_Work order_.
Restate each entry below exactly; pictures stay out of the copy.

_Given information_.
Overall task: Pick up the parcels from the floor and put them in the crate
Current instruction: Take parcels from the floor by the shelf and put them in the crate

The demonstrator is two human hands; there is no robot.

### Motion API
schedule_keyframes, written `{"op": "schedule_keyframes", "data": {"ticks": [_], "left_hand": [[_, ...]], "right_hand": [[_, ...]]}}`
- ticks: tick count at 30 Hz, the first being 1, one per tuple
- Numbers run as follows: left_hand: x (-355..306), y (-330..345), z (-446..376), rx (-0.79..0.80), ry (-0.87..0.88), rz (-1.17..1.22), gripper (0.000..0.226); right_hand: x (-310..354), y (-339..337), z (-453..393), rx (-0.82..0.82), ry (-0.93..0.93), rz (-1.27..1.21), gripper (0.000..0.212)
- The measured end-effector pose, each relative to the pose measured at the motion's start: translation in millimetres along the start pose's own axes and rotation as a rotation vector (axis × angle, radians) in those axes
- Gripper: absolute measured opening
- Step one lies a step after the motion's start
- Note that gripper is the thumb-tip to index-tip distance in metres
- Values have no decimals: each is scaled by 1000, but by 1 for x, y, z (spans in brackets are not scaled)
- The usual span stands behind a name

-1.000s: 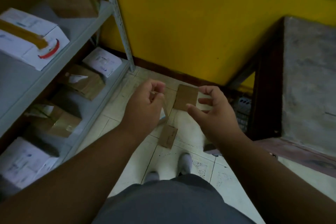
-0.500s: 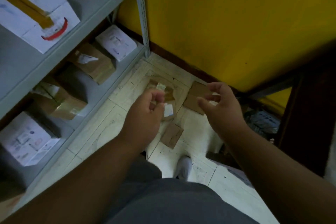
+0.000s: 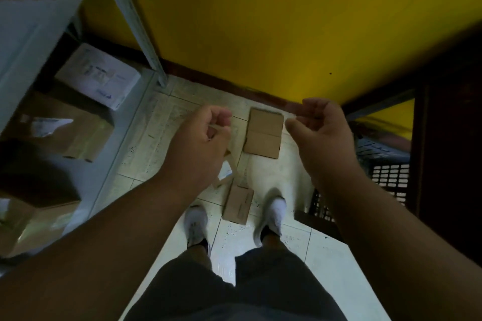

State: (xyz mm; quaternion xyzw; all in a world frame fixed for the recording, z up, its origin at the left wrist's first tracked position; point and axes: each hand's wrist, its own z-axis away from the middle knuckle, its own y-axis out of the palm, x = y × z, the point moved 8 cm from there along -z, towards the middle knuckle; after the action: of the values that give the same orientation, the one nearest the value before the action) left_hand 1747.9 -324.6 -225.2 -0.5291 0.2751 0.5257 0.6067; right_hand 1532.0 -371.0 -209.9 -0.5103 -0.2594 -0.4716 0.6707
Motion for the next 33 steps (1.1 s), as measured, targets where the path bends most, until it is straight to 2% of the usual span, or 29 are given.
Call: {"op": "schedule_keyframes", "data": {"ticks": [9,14,19,24,27,30,33], "left_hand": [[111,114,-100,-16,-80,27,17],[201,185,-146,-20,-183,40,21],[291,255,-194,-75,-257,64,19],[418,340,-253,22,-394,-38,21],[483,375,-283,42,-458,-79,29],[535,401,-301,37,-580,-159,44],[572,429,-307,178,-703,-249,60]], "right_hand": [[-145,45,-110,11,127,56,38],[-245,93,-174,-3,187,48,33],[-360,143,-231,76,281,141,42],[-493,170,-297,126,409,220,46],[-567,179,-328,181,482,335,54],[-627,182,-350,111,621,357,64],[-667,193,-364,119,710,230,76]]}}
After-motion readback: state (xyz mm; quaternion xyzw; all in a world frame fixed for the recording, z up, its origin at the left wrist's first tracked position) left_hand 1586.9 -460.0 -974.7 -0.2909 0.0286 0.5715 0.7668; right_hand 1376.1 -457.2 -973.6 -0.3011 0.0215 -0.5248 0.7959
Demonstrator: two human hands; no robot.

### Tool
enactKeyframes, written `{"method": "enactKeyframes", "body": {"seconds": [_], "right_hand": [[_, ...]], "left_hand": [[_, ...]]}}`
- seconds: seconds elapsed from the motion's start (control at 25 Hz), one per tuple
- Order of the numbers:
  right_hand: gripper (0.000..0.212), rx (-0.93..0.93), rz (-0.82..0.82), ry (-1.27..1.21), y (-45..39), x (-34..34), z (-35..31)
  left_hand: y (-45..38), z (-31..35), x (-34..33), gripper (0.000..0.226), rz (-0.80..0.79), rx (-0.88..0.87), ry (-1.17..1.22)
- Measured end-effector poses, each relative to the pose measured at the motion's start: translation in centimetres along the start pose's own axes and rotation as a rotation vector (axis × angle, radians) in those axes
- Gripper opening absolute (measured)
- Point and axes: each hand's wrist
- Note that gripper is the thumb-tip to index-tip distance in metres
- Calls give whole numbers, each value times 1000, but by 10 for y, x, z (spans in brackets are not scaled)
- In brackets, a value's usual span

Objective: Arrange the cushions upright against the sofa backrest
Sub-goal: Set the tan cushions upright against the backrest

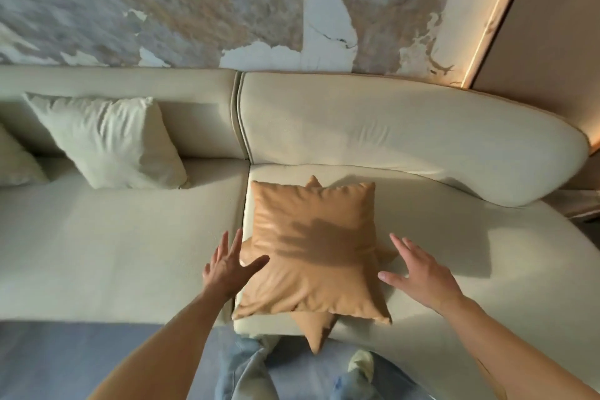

_Solution to the exercise_.
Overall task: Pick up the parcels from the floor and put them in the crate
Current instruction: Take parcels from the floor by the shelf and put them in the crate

The demonstrator is two human hands; there is no robot.

### Motion API
schedule_keyframes, written `{"op": "schedule_keyframes", "data": {"ticks": [_], "left_hand": [[_, ...]], "right_hand": [[_, ...]]}}`
- ticks: tick count at 30 Hz, the first being 1, one per tuple
- Numbers run as follows: left_hand: x (-355..306), y (-330..345), z (-446..376), rx (-0.79..0.80), ry (-0.87..0.88), rz (-1.17..1.22), gripper (0.000..0.226); right_hand: x (-310..354), y (-339..337), z (-453..393), rx (-0.82..0.82), ry (-0.93..0.93), rz (-1.27..1.21), gripper (0.000..0.212)
- The measured end-effector pose, each relative to the pose measured at the motion's start: translation in millimetres along the start pose's own axes and rotation as a rotation vector (axis × angle, radians) in those axes
- Gripper: absolute measured opening
- Step one lies a step after the motion's start
- Note that gripper is the thumb-tip to index-tip distance in metres
- Values have no decimals: each is scaled by 1000, but by 1 for x, y, z (spans in brackets are not scaled)
- The usual span stands behind a name

-1.000s: 
-0.500s: 
+0.000s: 

State: (xyz mm; quaternion xyzw; all in a world frame fixed for the recording, z up, its origin at the left wrist's first tracked position; point and axes: each hand's wrist, its own z-axis away from the middle knuckle, its own y-axis out of the palm, x = y × z, the point moved 8 cm from there along -z, towards the middle knuckle; after the action: of the values that give the same orientation, the one nearest the value before the action) left_hand 1747.9 -324.6 -225.2 -0.5291 0.2751 0.5257 0.6067; right_hand 1532.0 -371.0 -209.9 -0.5103 -0.2594 -0.4716 0.6707
Motion for the next 33 steps (1.1 s), as measured, targets where the path bends most, until it is straight to 2% of the usual span, or 29 are given.
Call: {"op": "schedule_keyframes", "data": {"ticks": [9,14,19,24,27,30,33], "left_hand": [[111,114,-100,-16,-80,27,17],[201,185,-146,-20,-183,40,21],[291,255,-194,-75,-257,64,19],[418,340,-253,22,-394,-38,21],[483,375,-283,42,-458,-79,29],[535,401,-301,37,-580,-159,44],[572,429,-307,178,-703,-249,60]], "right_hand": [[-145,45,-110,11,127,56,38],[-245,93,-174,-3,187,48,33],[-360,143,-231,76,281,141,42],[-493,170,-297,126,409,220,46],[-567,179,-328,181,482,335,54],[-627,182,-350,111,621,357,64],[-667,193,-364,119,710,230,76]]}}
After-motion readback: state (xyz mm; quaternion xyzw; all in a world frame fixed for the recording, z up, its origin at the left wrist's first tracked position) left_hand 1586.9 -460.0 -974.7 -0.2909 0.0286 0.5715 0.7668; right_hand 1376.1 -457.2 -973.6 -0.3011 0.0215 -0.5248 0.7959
Demonstrator: two human hands; no robot.

### Tool
enactKeyframes, written `{"method": "enactKeyframes", "body": {"seconds": [_], "right_hand": [[_, ...]], "left_hand": [[_, ...]]}}`
- seconds: seconds elapsed from the motion's start (control at 25 Hz), one per tuple
- Order of the numbers:
  right_hand: gripper (0.000..0.212), rx (-0.93..0.93), rz (-0.82..0.82), ry (-1.27..1.21), y (-45..39), x (-34..34), z (-35..31)
  left_hand: y (-45..38), z (-31..35), x (-34..33), gripper (0.000..0.226), rz (-0.80..0.79), rx (-0.88..0.87), ry (-1.17..1.22)
- Measured end-effector poses, each relative to the pose measured at the motion's start: translation in centimetres along the start pose's own axes and rotation as a rotation vector (axis × angle, radians) in those axes
- Gripper opening absolute (measured)
- Point and axes: each hand's wrist
- Note that gripper is the thumb-tip to index-tip distance in metres
- Calls give whole numbers, each value times 1000, but by 10 for y, x, z (spans in brackets are not scaled)
- In brackets, a value's usual span

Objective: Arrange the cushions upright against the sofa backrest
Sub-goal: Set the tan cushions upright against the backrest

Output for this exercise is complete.